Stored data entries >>
---+---

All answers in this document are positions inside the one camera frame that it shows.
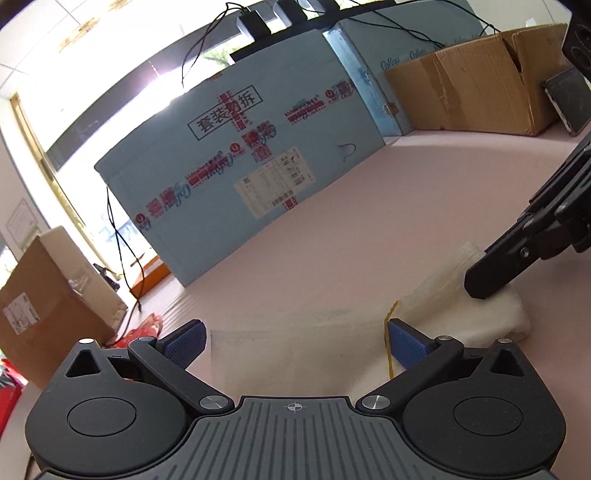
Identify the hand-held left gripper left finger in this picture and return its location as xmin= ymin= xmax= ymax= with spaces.
xmin=58 ymin=318 xmax=236 ymax=415

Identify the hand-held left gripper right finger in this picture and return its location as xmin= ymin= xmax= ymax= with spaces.
xmin=355 ymin=318 xmax=536 ymax=414

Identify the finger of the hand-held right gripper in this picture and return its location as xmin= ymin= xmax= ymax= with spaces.
xmin=519 ymin=136 xmax=591 ymax=227
xmin=464 ymin=194 xmax=591 ymax=301

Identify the white cloth shopping bag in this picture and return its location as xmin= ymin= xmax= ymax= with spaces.
xmin=210 ymin=240 xmax=534 ymax=395

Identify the stack of red paper decorations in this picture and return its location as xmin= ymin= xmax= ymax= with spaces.
xmin=108 ymin=311 xmax=163 ymax=349

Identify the dark grey flat panel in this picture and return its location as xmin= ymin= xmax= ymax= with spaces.
xmin=544 ymin=68 xmax=591 ymax=138

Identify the flat orange box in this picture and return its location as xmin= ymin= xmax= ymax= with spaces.
xmin=129 ymin=263 xmax=171 ymax=298

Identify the small black device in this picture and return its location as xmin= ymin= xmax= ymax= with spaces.
xmin=92 ymin=263 xmax=121 ymax=292

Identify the open brown cardboard box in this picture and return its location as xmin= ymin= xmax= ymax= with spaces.
xmin=384 ymin=23 xmax=571 ymax=137

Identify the large blue cardboard box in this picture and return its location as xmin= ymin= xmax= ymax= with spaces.
xmin=93 ymin=28 xmax=386 ymax=288

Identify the taped brown cardboard box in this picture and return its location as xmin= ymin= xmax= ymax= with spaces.
xmin=0 ymin=225 xmax=129 ymax=391

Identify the red paper sheet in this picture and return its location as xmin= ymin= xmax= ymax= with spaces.
xmin=0 ymin=357 xmax=24 ymax=435

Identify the narrow blue cardboard box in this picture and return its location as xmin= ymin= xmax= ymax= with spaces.
xmin=323 ymin=0 xmax=497 ymax=137

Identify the white wall notice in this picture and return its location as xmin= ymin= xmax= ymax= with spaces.
xmin=6 ymin=198 xmax=38 ymax=248

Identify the gold window frame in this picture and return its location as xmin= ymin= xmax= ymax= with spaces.
xmin=11 ymin=90 xmax=93 ymax=236

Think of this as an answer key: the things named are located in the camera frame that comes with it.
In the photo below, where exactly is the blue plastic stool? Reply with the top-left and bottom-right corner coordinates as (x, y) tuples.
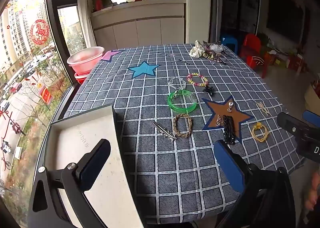
(220, 35), (241, 52)

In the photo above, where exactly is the clear crystal bead chain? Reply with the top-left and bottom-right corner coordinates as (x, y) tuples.
(167, 76), (187, 98)

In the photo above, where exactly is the red plastic chair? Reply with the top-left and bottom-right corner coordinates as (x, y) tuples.
(239, 33), (270, 79)

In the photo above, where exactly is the white satin scrunchie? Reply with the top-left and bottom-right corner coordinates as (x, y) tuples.
(189, 40), (205, 58)

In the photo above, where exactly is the yellow flower hair tie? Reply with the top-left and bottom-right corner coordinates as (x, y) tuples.
(251, 122), (270, 142)

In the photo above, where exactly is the red paper-cut window sticker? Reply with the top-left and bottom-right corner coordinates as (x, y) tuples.
(30, 19), (51, 45)

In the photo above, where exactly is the black beaded hair clip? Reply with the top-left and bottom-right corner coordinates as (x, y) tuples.
(222, 115), (237, 145)

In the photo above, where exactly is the braided rope bracelet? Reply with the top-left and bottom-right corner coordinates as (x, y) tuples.
(172, 113), (194, 138)

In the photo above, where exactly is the pink yellow bead bracelet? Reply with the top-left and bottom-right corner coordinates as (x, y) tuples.
(187, 73), (209, 87)

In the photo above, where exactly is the beige storage basket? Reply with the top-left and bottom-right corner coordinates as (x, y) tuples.
(303, 80), (320, 116)

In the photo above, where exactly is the red plastic basin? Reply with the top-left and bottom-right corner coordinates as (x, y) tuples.
(74, 72), (88, 85)

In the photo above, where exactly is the green translucent bangle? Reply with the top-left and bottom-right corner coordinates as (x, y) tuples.
(168, 89), (198, 114)

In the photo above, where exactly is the gold hair pin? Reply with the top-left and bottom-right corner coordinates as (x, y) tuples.
(257, 101), (270, 116)

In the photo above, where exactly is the white cardboard box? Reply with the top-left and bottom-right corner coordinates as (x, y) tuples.
(46, 103), (145, 228)

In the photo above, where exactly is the silver star hair clip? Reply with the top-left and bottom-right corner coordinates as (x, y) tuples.
(152, 121), (177, 141)

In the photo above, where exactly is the white cabinet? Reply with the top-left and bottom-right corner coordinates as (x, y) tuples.
(89, 0), (187, 49)

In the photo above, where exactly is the pile of toys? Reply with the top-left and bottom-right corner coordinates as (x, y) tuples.
(260, 32), (308, 71)

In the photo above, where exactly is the dark wall screen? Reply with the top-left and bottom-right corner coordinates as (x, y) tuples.
(266, 0), (305, 43)

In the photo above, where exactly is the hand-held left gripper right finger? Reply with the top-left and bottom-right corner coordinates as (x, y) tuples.
(213, 139), (297, 228)

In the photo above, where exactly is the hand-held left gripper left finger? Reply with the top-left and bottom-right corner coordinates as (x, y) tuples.
(27, 138), (112, 228)

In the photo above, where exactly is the pink plastic basin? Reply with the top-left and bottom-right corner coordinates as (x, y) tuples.
(67, 46), (105, 74)

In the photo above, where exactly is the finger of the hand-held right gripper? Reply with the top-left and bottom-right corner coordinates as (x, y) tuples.
(303, 110), (320, 127)
(277, 112), (308, 141)

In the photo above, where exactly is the checked star tablecloth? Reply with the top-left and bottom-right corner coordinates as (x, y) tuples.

---+---

WHAT THE EXERCISE ASKS >> Looking back over the records above, in how many lines does the word "camera" occur? Give the number alone.

EXERCISE RESPONSE >> 2